To defend against prejudice, critical judgments need a devil’s advocate strategy in discernment. Involving your team in decision-making is a crucial development tactic. Meetings should follow particular guidelines for discussion and brainstorming. Leaders should utilize a format for explaining the issue, clarifying questions, and discussing.

Make it a habit to thank everyone for their criticism and suggestions. Moreover, then spend some time alone to examine all of the implications. Inform your team leaders of your choice and just outline the next steps toward execution as a courtesy.

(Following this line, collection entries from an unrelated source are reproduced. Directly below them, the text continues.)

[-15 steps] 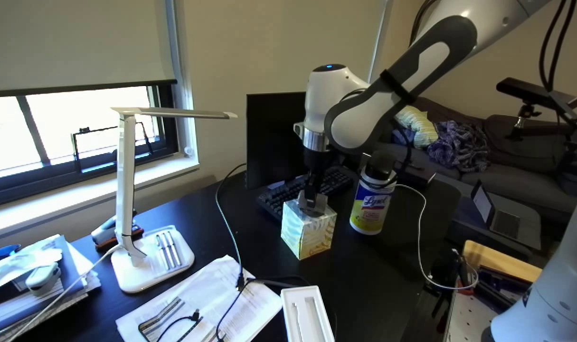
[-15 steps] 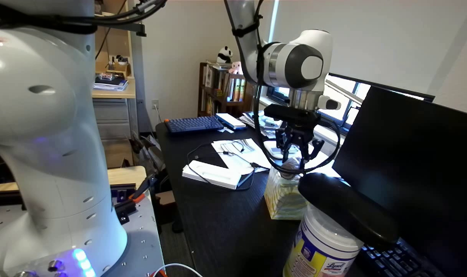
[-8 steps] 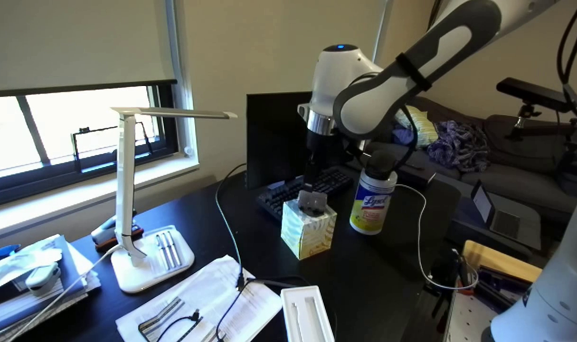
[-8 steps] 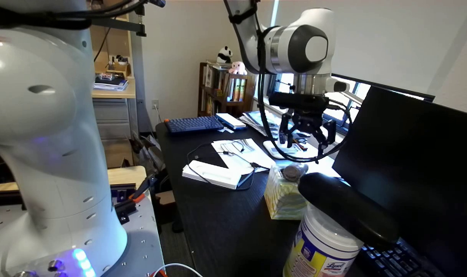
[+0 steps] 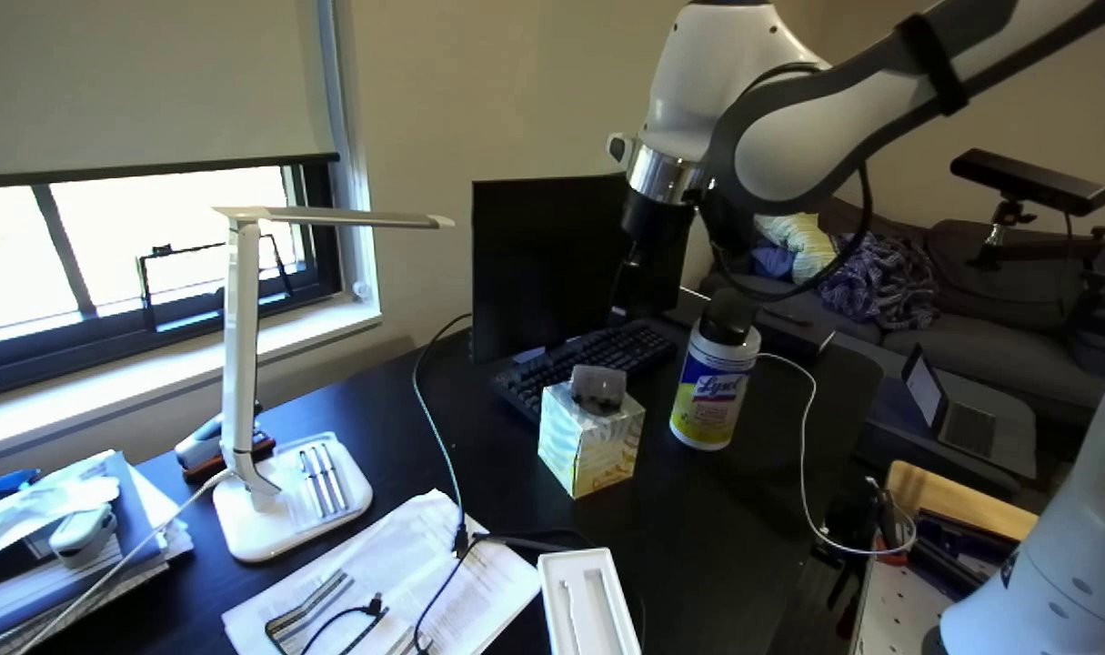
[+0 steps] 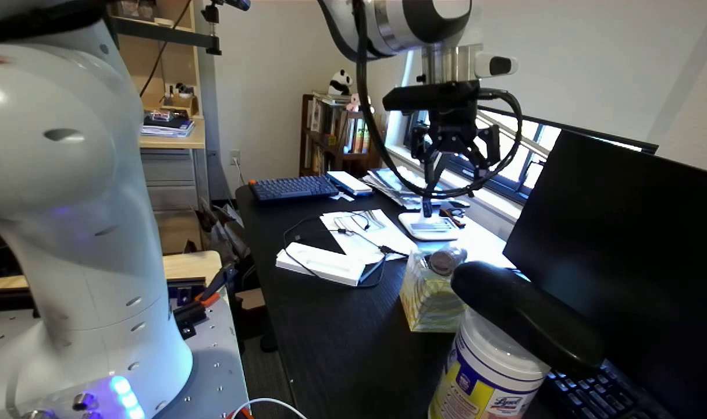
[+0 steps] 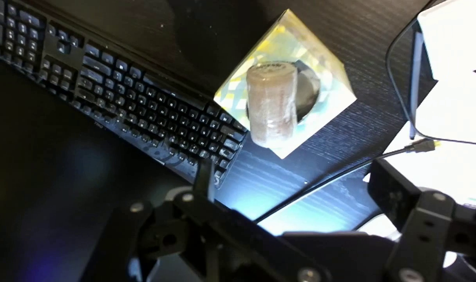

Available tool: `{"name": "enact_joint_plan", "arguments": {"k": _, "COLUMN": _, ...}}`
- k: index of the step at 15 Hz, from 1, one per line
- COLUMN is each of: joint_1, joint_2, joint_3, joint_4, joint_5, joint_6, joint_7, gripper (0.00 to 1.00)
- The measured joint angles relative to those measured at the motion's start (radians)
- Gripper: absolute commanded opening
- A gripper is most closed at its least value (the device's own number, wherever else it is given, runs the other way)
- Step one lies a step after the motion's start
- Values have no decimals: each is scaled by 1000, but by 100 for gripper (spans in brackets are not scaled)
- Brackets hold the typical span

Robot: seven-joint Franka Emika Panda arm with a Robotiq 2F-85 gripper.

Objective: Pick the object next to the bottle and place it on top of the tissue box

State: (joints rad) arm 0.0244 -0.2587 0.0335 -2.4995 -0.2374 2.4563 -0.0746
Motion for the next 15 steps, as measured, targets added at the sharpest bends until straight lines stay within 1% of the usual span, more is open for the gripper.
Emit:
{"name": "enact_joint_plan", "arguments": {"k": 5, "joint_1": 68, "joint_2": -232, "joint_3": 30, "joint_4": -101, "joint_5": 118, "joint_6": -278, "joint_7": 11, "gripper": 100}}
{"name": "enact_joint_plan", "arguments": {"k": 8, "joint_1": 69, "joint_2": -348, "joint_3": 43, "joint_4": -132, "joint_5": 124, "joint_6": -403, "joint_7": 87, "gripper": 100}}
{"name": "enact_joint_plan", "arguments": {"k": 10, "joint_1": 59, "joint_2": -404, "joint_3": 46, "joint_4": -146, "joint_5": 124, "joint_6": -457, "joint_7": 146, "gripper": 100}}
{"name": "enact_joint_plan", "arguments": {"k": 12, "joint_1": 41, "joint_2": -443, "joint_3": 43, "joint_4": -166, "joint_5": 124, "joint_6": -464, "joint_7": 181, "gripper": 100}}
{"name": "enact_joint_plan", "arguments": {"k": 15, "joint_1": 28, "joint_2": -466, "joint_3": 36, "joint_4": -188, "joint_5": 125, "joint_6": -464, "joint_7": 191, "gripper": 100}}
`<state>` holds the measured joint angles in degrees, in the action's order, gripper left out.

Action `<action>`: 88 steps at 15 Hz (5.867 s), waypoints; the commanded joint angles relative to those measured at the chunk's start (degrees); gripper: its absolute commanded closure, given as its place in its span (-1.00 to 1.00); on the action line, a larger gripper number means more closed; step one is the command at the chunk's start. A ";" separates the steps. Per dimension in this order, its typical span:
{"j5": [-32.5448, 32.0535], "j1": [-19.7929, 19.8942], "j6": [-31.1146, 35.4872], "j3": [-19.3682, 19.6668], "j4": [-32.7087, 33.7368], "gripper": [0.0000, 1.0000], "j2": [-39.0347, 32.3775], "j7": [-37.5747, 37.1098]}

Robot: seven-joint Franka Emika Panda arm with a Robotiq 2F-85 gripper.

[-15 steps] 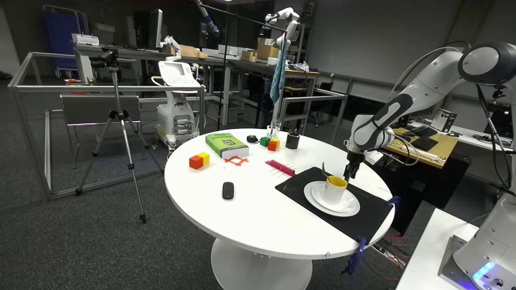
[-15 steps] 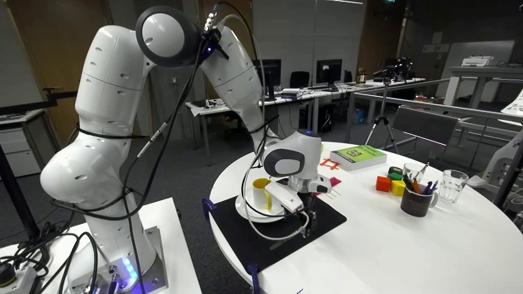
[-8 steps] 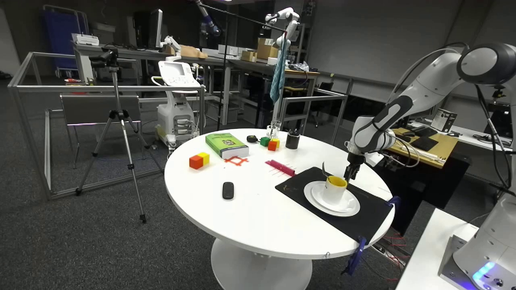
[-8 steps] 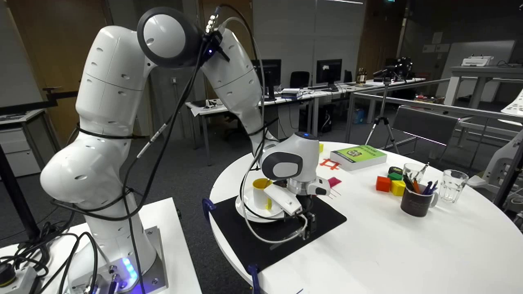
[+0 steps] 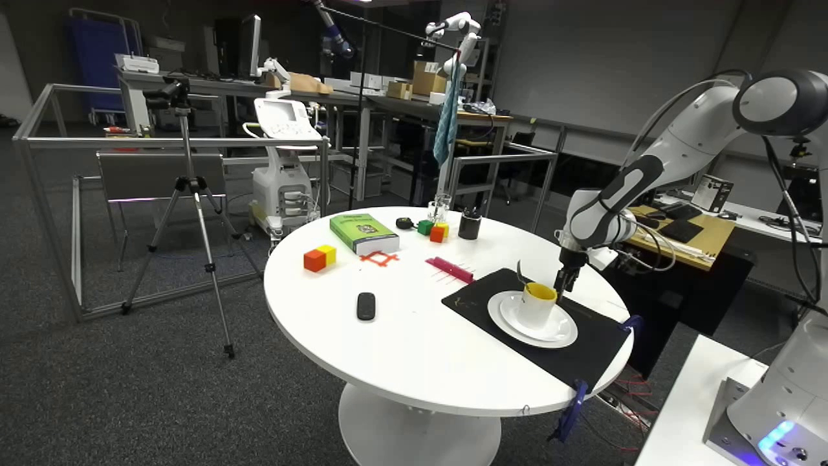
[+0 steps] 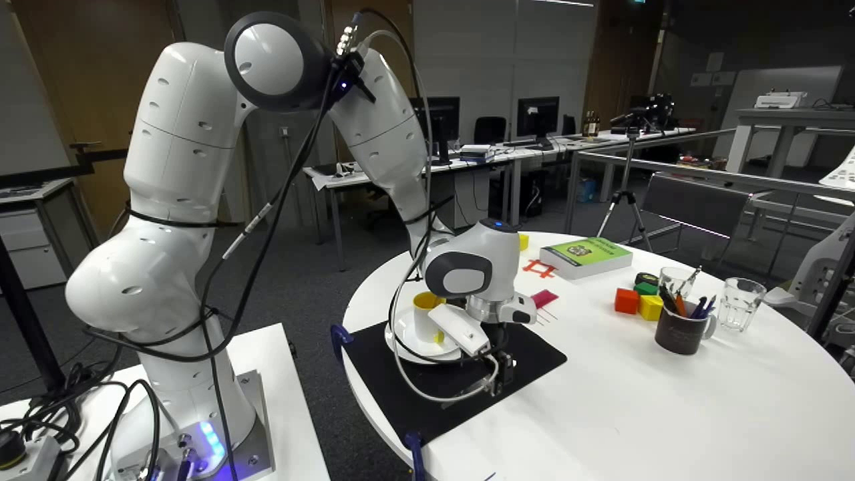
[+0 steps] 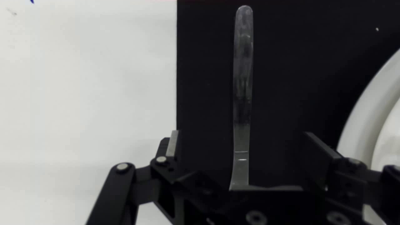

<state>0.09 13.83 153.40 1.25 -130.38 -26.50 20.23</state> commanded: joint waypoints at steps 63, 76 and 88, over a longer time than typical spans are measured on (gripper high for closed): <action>-5.80 -32.31 36.92 15.30 -21.58 0.93 24.80 -11.49; -13.07 -35.66 36.52 10.98 -29.37 0.93 30.29 -14.27; -22.79 -46.18 36.08 26.20 -28.73 0.93 30.24 -19.32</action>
<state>-19.56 -28.08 188.52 22.59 -159.11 3.43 4.54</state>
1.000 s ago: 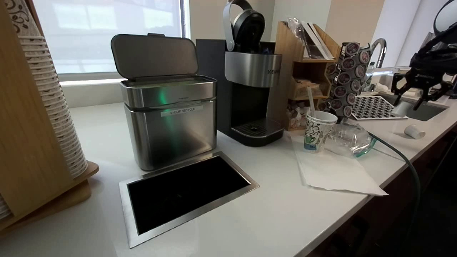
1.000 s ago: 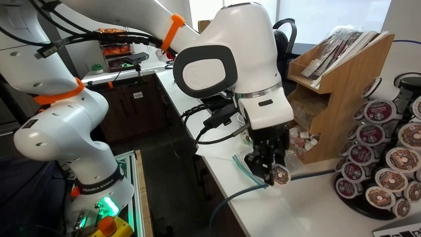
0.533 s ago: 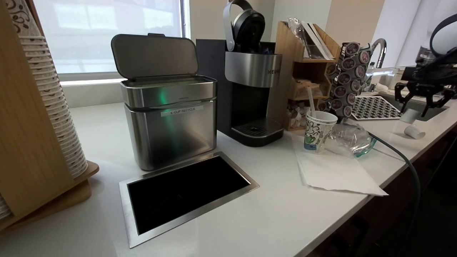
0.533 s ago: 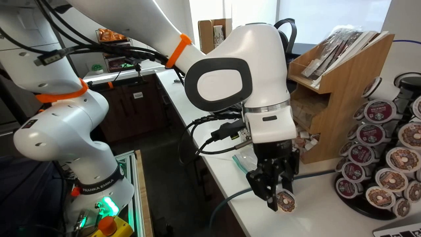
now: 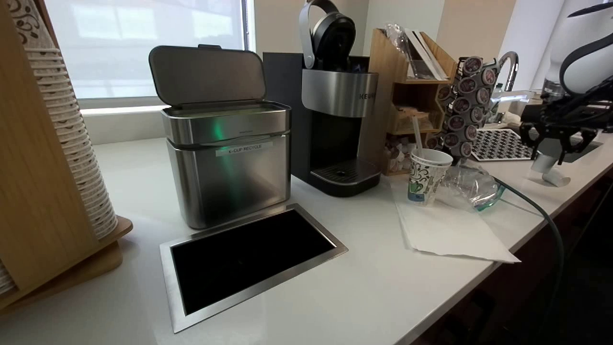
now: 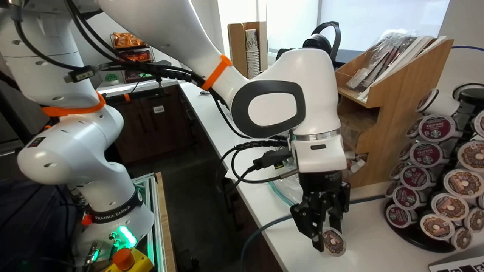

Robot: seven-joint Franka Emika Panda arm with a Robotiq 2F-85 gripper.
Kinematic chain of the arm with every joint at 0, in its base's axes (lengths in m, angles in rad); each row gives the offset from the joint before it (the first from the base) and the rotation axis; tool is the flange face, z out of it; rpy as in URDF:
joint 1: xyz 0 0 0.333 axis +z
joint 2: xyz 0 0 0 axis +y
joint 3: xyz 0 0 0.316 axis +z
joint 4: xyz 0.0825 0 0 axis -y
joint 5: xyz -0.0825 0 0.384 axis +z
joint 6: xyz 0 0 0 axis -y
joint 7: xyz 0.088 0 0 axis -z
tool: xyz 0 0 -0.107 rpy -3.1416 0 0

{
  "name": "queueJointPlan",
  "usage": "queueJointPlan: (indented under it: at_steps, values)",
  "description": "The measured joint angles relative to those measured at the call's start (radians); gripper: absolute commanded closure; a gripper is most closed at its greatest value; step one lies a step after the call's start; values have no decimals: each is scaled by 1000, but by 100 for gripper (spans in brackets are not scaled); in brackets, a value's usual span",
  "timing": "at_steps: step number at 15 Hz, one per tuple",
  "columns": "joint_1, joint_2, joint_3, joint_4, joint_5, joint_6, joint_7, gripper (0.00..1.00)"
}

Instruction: Remove the white container from the coffee making machine, put it on the countertop, pick up the paper cups and put them on the coffee making machine

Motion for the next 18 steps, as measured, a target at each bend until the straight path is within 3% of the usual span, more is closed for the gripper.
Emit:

Consistent critical analysis practice and a process for debate and decision-making guarantee that concealed motives are never exposed.

Conclusion

Your leadership team was most likely a clique. Cliques are widespread in the workplace and may arise for various reasons. Meanwhile some may be innocent, just rooted in workplace kinship, a leadership clique wields power over its members.

Cliques have an “in our out” mindset. Moreover, even the CEO of a cliquish leadership team might find themselves on the outside looking in, battling to reclaim control of their organization. Cliques are similar to group-think in that the emotional stakes of joining may trump logical cognition or conduct.

Establish clear expectations for each function, use critical thinking that searches for bias, and be decisive. These measures may help keep your ideal team from becoming a clique and your firm from being toxic.